WORK TO BE COMPLETED: Exact copy, no pictures: return only the lines below from the line with "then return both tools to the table" up to and including the line with "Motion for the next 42".

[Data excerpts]
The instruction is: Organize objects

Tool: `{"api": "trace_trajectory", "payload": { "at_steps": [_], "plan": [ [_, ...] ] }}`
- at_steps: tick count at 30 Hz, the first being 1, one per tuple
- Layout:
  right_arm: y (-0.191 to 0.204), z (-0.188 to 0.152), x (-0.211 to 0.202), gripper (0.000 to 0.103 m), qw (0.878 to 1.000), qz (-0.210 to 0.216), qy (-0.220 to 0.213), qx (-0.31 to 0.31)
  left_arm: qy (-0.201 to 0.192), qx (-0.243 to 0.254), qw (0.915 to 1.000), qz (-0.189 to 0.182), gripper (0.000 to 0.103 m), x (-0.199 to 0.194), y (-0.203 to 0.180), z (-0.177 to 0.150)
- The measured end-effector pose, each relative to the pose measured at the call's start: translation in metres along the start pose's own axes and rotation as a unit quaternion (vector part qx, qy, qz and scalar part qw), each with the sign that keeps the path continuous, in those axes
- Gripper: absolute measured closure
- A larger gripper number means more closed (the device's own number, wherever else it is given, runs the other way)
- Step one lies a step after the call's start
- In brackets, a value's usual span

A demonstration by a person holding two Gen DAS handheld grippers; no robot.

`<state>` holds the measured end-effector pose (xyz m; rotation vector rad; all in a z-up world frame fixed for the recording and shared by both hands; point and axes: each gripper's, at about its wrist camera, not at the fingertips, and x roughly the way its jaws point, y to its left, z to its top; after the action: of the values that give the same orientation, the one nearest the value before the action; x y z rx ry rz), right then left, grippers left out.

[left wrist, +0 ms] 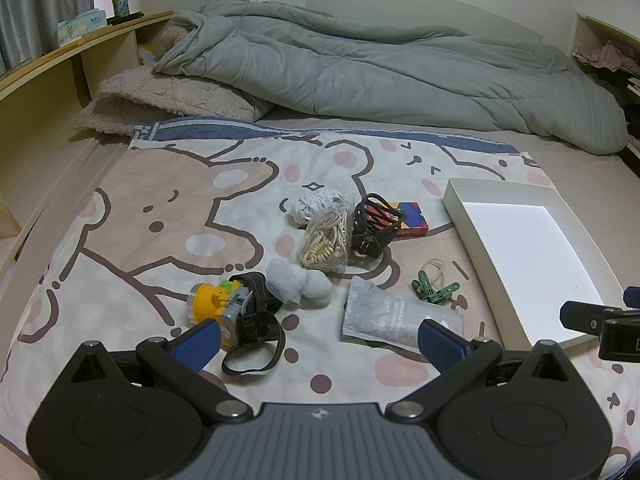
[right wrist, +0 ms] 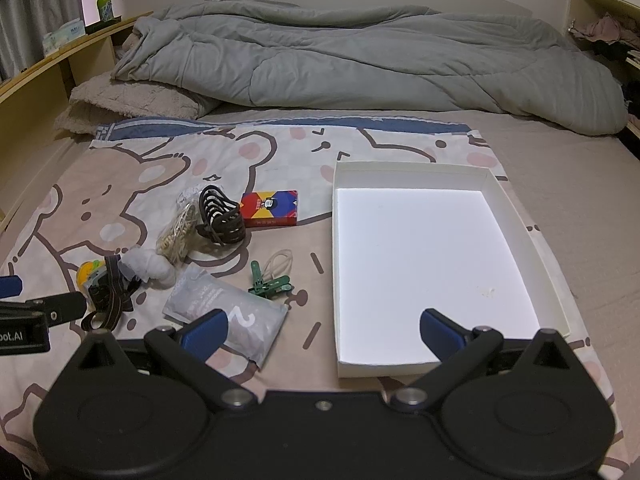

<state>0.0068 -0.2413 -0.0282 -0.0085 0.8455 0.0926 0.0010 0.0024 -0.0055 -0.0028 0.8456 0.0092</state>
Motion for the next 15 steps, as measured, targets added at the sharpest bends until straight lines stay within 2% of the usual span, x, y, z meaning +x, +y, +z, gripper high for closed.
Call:
{"api": "trace_trajectory", "payload": {
  "at_steps": [15],
  "plan": [
    [0.0012, -0.0006, 0.0005, 0.000, 1.000, 0.000, 0.002, -0.001, 0.001, 0.000, 1.0000, 0.000, 0.000, -0.0002, 0.0001, 0.0007]
  ]
}}
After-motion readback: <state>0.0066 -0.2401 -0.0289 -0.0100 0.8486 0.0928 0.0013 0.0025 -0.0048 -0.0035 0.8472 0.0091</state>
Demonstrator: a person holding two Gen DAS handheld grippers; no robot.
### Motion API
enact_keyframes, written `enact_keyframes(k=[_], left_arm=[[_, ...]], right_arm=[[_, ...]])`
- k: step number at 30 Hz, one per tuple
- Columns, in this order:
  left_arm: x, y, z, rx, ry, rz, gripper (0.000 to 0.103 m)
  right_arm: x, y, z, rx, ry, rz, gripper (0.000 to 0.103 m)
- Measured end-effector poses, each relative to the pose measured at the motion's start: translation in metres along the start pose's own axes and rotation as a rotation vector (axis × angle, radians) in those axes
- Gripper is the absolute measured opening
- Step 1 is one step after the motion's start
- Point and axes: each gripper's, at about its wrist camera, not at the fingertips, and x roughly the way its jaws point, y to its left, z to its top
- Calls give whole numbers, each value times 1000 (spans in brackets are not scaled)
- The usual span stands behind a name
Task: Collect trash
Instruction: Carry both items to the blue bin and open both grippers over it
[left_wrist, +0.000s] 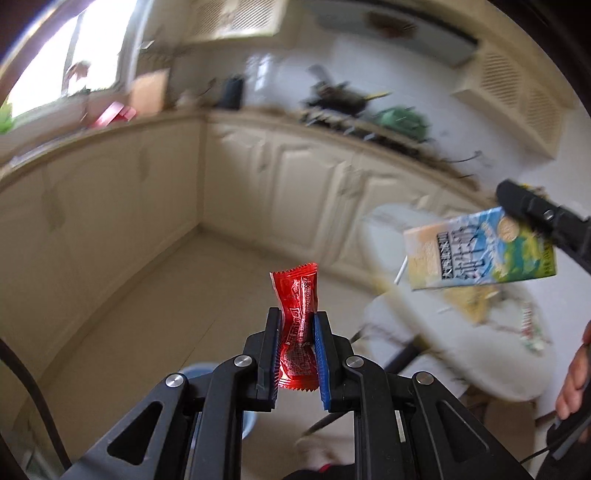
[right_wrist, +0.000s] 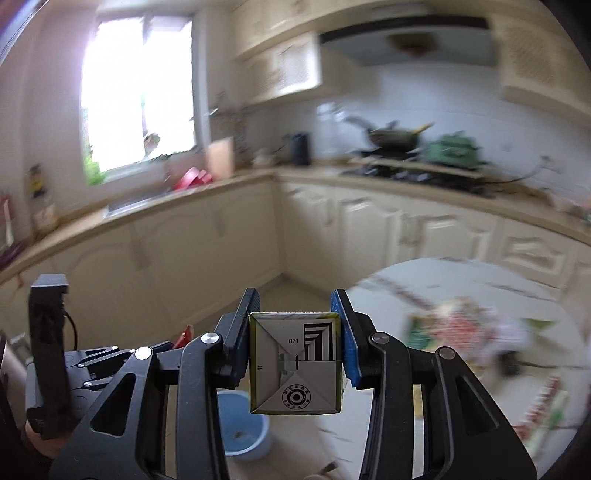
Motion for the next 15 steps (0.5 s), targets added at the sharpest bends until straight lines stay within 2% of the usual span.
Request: enact_keyframes(k=[4,9,15], left_arm=[[33,64,-16,-67,126,103,13],[85,118,-43,-151,269,140,14],[138,168,-59,-189,414,196,25]], right_arm=[[71,42,-21,-39,104,104,38],[168,82,-67,-83,278,199,38],[259,110,-120,-115,438,269,38]])
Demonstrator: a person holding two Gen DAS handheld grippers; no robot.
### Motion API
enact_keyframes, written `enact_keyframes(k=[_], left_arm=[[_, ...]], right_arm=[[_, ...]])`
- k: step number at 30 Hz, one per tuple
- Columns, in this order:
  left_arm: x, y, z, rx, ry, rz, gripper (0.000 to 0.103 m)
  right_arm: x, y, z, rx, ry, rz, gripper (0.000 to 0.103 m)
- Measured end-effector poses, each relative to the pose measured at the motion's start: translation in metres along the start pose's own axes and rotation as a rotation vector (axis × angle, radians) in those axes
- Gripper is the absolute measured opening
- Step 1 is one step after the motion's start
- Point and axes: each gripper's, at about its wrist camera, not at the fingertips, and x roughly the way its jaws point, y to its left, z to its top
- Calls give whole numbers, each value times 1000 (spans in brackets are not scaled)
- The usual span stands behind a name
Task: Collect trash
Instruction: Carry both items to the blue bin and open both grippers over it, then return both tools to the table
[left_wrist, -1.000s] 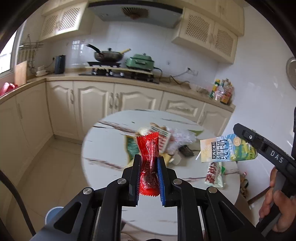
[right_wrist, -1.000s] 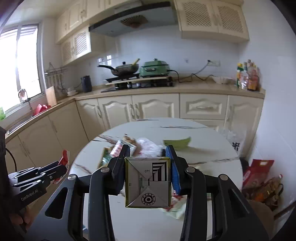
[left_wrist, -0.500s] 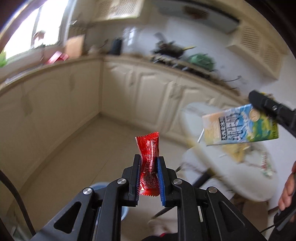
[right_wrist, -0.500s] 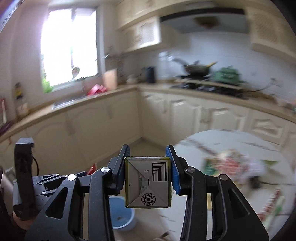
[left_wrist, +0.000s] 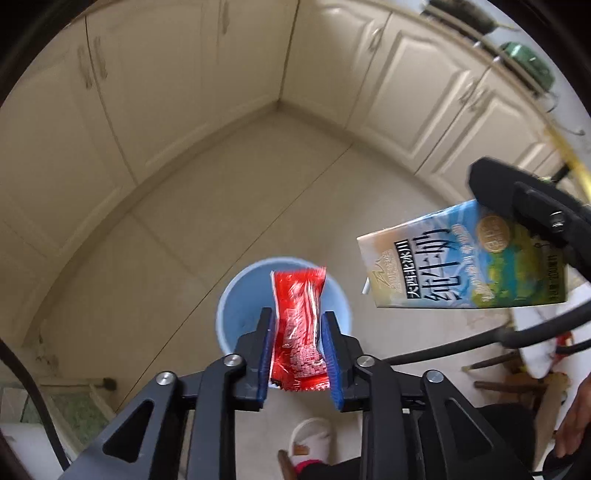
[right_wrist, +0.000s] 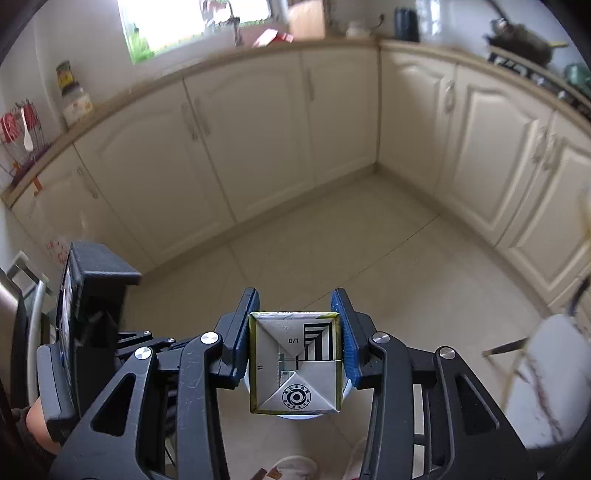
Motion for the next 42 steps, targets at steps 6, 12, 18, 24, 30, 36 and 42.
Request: enact_keyframes(k=[6,12,18,24,30,36,42], left_arm=[[23,33,16,-52,43,29,50],[-2,41,31,-112,8,56,54],[-72,12,28,-126,-136,99,56],[-172,-38,10,-102,-352,83,68],[-271,-121,-35,-31,-571,57,84],[-342,-188,-120,76,-746,0,95],[-380,-225,-223,170,-863,-44,101]], right_arm=[[78,-7,-12,26,116,59,42],[80,-17,-13,38,117,39,65],[19,-10,-4,-7,8,-65,90],[-79,1,0,-11,-143,-168,98],[-191,9,1,7,-311,-277,103],[-298,9,-21,51,-456,-403,103],[-397,-1,-55,105,-580,-505,103]])
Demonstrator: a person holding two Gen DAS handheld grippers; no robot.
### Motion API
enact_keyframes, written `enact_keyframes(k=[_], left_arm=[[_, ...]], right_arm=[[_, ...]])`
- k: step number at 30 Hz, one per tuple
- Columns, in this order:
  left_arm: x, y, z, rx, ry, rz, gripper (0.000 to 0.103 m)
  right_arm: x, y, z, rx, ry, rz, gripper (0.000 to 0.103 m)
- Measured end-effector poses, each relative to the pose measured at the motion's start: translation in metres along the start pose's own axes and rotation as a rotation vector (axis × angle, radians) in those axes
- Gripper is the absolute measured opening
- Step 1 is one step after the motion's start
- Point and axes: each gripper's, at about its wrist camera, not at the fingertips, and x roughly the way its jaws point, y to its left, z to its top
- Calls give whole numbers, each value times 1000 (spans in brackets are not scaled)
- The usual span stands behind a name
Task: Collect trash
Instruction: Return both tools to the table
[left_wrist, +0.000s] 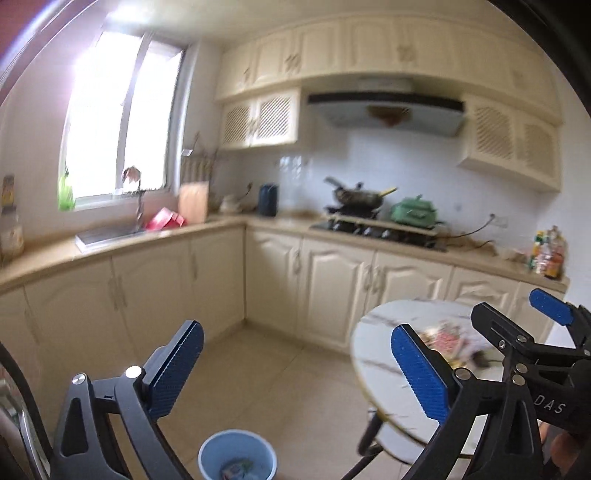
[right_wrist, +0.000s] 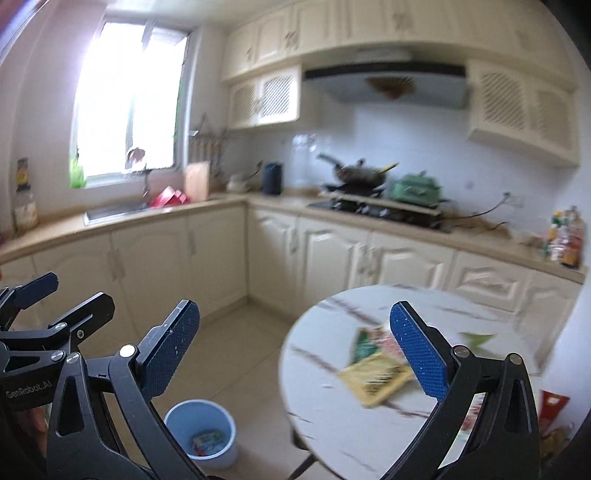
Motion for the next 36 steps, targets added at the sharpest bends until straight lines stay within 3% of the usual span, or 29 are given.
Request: enact_keyframes(k=[5,10,19,27,36], left_arm=[[-61,-27,-43,62,-99,-16,102],[-89,-59,-92,94,-178,-25,102],[-89,-92,-126,135,-228,-88,102],[-39,-107,-108,157,-198,-113,102],[58,-149,-78,200,-52,-125,102]], right_arm=[[-55,-34,6,23,-77,-81,103],[-100,-65,7,57,-133,-148,103],[-140,-114,7,119,-188,-242,103],[-136,-156,-9,157,-160,-318,103],[-96,-211,-41,223,-44,-388,103]])
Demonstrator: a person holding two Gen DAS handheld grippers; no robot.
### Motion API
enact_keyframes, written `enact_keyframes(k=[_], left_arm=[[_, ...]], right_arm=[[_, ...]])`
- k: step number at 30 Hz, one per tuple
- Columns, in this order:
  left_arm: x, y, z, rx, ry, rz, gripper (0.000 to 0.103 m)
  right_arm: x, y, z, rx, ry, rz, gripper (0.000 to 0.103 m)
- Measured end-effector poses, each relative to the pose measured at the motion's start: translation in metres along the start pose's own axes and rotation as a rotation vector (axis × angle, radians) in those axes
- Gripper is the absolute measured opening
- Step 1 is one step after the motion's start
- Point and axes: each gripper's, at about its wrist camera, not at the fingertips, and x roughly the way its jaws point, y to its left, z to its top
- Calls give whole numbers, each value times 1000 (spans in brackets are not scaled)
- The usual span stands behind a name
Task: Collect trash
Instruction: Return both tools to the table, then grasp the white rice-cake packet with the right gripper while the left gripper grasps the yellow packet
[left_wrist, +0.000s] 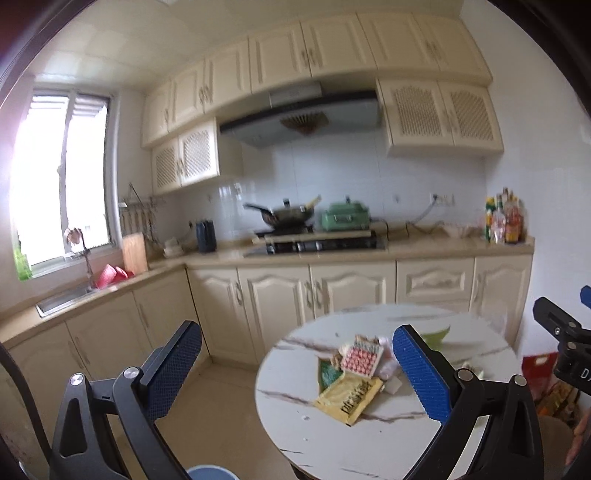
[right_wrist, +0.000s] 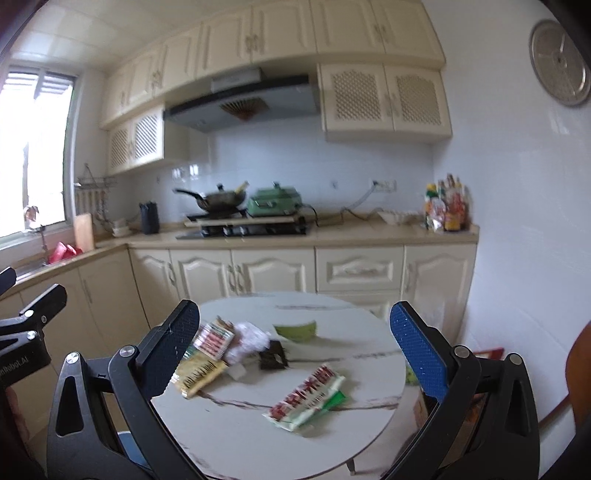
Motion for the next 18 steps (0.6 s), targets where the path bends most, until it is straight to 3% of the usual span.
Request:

ANSWER SECTION:
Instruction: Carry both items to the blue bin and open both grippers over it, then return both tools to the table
[left_wrist, -1.000s] 
[right_wrist, -1.000s] 
[left_wrist, -0.500s] 
[right_wrist, -0.500s] 
[left_wrist, +0.000s] 
[right_wrist, +0.000s] 
Motion for the next 42 steps, targets at steps 6, 12, 18, 24, 30, 36 and 42.

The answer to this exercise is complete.